EXERCISE AIM:
Every line with the string "start" must be copied from the entries below.

AVAILABLE DATA:
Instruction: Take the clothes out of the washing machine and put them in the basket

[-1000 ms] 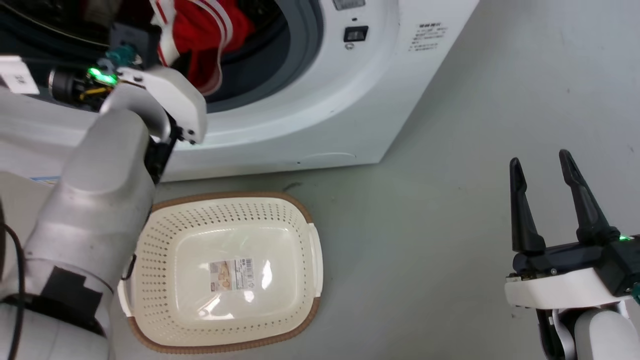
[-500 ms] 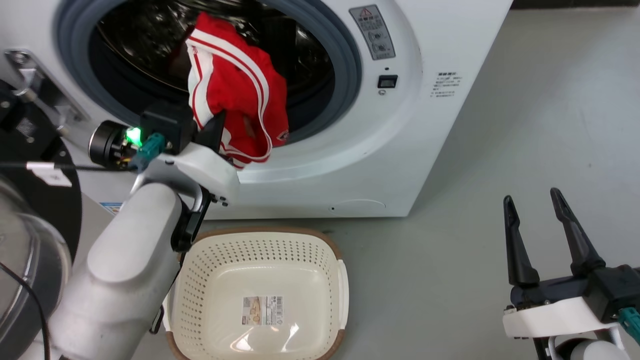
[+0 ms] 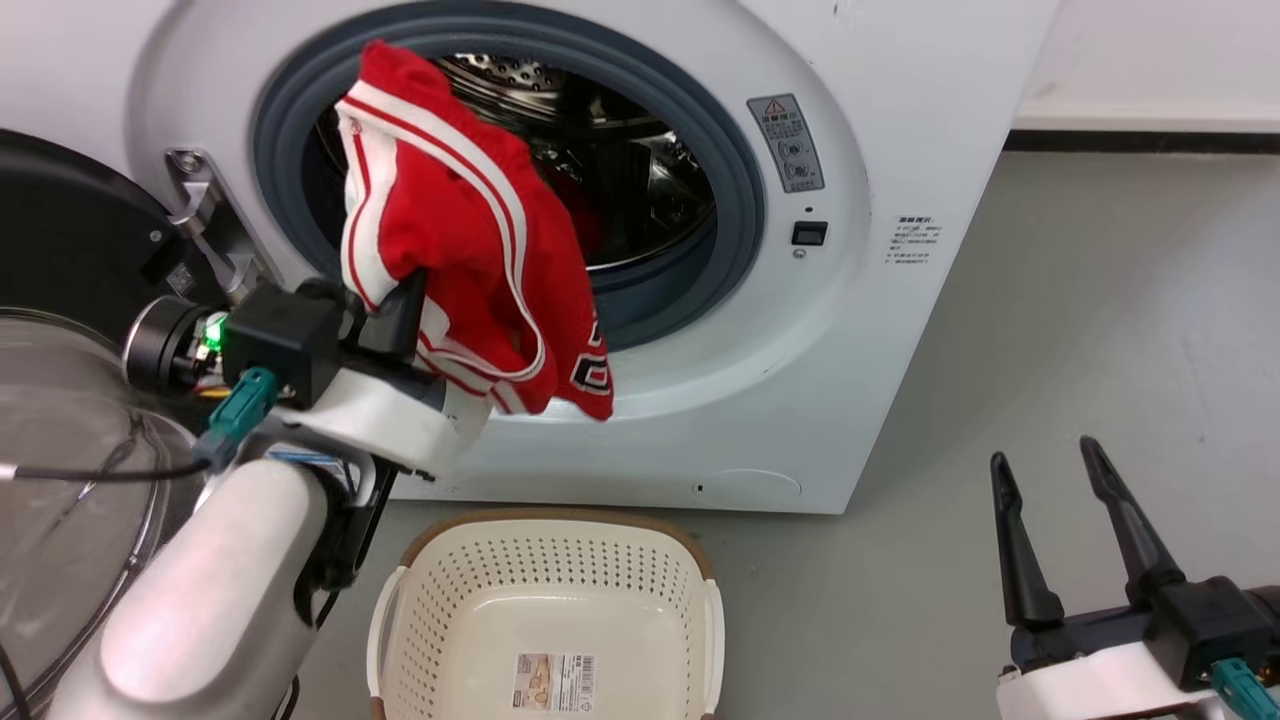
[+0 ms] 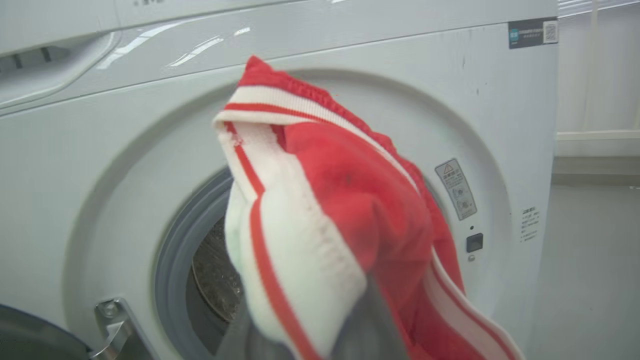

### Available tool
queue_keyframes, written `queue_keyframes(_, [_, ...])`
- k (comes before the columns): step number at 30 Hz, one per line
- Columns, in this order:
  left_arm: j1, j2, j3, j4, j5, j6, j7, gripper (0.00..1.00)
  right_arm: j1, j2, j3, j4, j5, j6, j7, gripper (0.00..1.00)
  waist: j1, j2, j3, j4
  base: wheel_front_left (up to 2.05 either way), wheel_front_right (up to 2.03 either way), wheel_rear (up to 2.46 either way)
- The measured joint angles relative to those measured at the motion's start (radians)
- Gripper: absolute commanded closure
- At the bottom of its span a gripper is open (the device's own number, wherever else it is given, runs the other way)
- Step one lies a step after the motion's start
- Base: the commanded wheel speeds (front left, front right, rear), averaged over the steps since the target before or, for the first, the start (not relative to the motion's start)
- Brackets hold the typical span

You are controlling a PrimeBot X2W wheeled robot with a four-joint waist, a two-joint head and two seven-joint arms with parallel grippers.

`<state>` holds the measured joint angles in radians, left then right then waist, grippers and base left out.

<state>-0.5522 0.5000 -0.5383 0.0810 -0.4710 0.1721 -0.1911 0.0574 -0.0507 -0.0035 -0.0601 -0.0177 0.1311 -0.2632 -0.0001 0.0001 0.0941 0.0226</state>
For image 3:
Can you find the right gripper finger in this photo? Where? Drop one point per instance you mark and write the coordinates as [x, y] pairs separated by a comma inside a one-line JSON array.
[[1130, 530], [1022, 560]]

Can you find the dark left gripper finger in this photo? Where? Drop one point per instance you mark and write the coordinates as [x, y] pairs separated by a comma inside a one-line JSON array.
[[400, 315]]

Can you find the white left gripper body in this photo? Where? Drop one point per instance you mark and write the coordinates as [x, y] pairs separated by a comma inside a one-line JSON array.
[[375, 415]]

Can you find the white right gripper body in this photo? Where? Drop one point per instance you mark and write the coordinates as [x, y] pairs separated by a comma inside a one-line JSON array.
[[1090, 685]]

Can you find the red shorts with white stripes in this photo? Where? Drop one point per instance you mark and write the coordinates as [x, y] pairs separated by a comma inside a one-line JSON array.
[[450, 200]]

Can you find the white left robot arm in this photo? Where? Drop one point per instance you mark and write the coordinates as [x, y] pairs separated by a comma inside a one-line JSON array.
[[220, 590]]

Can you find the white front-load washing machine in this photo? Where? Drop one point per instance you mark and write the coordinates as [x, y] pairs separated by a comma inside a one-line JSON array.
[[880, 380]]

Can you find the cream perforated laundry basket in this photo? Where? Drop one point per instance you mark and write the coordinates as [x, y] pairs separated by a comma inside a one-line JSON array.
[[550, 590]]

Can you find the steel washing drum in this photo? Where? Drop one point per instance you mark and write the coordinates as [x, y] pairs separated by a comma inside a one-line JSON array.
[[640, 165]]

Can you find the basket product label sticker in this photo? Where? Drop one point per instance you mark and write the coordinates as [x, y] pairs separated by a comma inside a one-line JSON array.
[[554, 682]]

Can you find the black glass washing machine door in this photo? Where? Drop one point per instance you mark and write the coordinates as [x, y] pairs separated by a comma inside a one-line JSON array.
[[70, 230]]

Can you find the metal door hinge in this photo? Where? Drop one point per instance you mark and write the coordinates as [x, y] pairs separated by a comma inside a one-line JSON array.
[[205, 215]]

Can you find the black cylinder with green light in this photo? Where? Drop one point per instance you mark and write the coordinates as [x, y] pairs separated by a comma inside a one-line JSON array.
[[160, 342]]

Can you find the round white filter cover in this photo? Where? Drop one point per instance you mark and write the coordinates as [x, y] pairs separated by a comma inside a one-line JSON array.
[[750, 484]]

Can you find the grey rubber door gasket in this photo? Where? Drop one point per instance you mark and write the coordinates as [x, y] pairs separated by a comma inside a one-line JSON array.
[[742, 200]]

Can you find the grey warning sticker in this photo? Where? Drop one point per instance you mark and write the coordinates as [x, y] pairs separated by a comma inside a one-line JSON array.
[[795, 145]]

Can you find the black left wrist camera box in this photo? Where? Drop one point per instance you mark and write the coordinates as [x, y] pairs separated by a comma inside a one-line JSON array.
[[285, 335]]

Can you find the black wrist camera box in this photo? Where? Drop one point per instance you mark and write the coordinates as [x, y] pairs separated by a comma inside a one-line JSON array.
[[285, 335], [1210, 620]]

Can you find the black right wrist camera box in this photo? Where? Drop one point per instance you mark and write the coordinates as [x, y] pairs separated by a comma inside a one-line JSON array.
[[1210, 620]]

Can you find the black wall baseboard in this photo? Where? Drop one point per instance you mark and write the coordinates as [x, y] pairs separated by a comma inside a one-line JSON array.
[[1140, 141]]

ANSWER BELOW:
- The measured joint angles relative to those measured at the motion's start (radians)
- Step one lies a step after the motion's start
- Base: the commanded wheel speeds (front left, front right, rear), averaged over the steps since the target before or, for the first, the start (not relative to the motion's start)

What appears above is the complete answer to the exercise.